Right off the bat, let’s clear up what carbs actually are. You see, they’re not only bread, potatoes and pasta (which are still OK in my book), but also include fruit, veggies, whole grains and legumes. And if we’re really getting technical, there are some carbs in dairy.

Glucose, which is broken down from carbohydrates, is our body’s preferred source of energy, especially our brain. Sure, you could use protein and fat for energy, but it’s not ideal since they have other, more important roles in your body. For example, protein is needed to build and repair your muscles; it doesn’t want to be the number one provider of energy because that could compromise your muscles.

[Read: The Best Low-Carbohydrate Diet? One That’s Plant-Based .]

You should also know that without adequate amounts of carbs, you can have difficulty concentrating, feel dizzy and get fatigued and irritable. Lovely! And research supports the need for fiber, which is found in carbs, to help lower cholesterol, maintain blood sugar control and prevent constipation.

Plus, guess what? If you eliminate carbs from your overall diet, you’ll also reduce your intake of many micronutrients that are essential for your body’s performance. For example, B vitamins found in whole grains help your body make energy from food, and potassium found in a baked potato helps your muscles move and your heart beat. Furthermore, vitamin C in an orange helps strengthen your immune system and promotes wound healing.

Which brings us to another point. Yes — fruit is sugar, but it’s naturally occurring sugar, which is quite different than added. I really wish people would stop putting them in the same category. A candy bar has basically no nutrition, but a piece of fruit like an apple is another story. An apple is packed with vitamin C and fiber — if you find a piece of candy with the same, please let me know.

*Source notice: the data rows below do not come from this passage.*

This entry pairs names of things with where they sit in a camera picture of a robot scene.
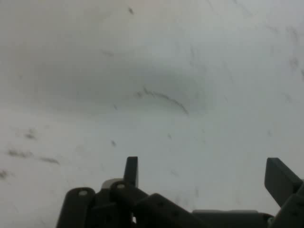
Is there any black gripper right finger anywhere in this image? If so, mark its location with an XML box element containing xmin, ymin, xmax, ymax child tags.
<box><xmin>264</xmin><ymin>157</ymin><xmax>304</xmax><ymax>228</ymax></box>

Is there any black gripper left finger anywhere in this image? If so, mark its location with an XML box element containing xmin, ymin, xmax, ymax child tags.
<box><xmin>56</xmin><ymin>156</ymin><xmax>193</xmax><ymax>228</ymax></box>

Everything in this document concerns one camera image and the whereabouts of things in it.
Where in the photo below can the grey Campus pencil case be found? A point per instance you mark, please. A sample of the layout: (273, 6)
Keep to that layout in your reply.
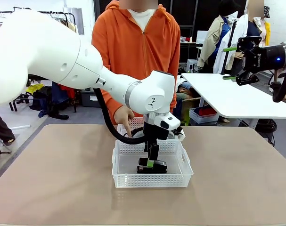
(136, 134)

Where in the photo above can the white hanging shirt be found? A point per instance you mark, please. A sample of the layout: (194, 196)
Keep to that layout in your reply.
(224, 40)

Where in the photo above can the background person in navy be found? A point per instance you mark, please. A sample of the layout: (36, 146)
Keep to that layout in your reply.
(253, 30)

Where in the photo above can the black stapler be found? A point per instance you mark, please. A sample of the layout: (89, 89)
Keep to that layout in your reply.
(160, 168)

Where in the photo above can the dark clothes pile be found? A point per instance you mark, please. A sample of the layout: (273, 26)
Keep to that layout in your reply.
(48, 101)

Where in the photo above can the white perforated plastic basket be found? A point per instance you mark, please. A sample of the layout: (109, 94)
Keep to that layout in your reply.
(136, 122)
(152, 181)

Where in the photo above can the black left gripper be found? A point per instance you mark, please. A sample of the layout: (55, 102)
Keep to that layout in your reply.
(155, 133)

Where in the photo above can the grey desktop box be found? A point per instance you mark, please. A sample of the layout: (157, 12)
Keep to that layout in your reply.
(192, 65)

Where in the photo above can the white basket with red cloth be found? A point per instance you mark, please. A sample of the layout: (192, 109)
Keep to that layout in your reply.
(204, 115)

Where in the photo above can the yellow cloth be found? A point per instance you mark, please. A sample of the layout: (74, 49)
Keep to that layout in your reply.
(34, 89)

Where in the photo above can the white background table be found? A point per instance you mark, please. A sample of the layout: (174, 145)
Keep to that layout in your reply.
(215, 99)

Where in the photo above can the person in orange hoodie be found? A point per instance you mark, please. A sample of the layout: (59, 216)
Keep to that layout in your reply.
(138, 58)

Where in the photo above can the black bag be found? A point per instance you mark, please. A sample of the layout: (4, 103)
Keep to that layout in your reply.
(267, 127)

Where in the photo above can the mannequin in beige coat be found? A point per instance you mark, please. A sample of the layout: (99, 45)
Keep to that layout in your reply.
(213, 35)

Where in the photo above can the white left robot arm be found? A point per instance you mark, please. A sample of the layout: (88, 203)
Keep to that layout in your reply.
(39, 58)

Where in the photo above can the person's right hand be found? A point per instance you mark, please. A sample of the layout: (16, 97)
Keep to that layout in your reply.
(122, 116)

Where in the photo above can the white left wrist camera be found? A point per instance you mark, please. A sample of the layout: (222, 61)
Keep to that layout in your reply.
(181, 136)

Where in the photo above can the grey storage bin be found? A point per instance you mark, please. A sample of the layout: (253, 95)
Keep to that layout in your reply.
(86, 99)

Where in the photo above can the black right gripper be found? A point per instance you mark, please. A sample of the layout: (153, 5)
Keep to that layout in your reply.
(265, 58)

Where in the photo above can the red hanging garment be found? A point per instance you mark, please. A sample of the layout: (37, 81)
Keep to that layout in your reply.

[Read: How to Eat After a Type 2 Diabetes Diagnosis .]

Also, carbohydrates are not as “fattening” as many would like to think. They provide four calories per gram, exactly the same as protein. The real problem is that people simply eat too much of them, i.e. a huge bowl of pasta vs. one cup or a 12-inch hero bread vs. two slices of whole wheat. Or they smother it with high-calorie toppings — think mashed potatoes vs. a baked potato with salsa, or fettucine alfredo vs. linguini with grilled shrimp and broccoli.

I can’t argue that there aren’t medical reasons (i.e. celiac disease) for some to exclude certain grains from their diet. But for those who jump on the band wagon “just because,” I can’t help but question it. Sure, eliminating an entire food group will definitely help you lose weight, but so would learning how to eat it properly. And since I love carbs, I prefer the latter.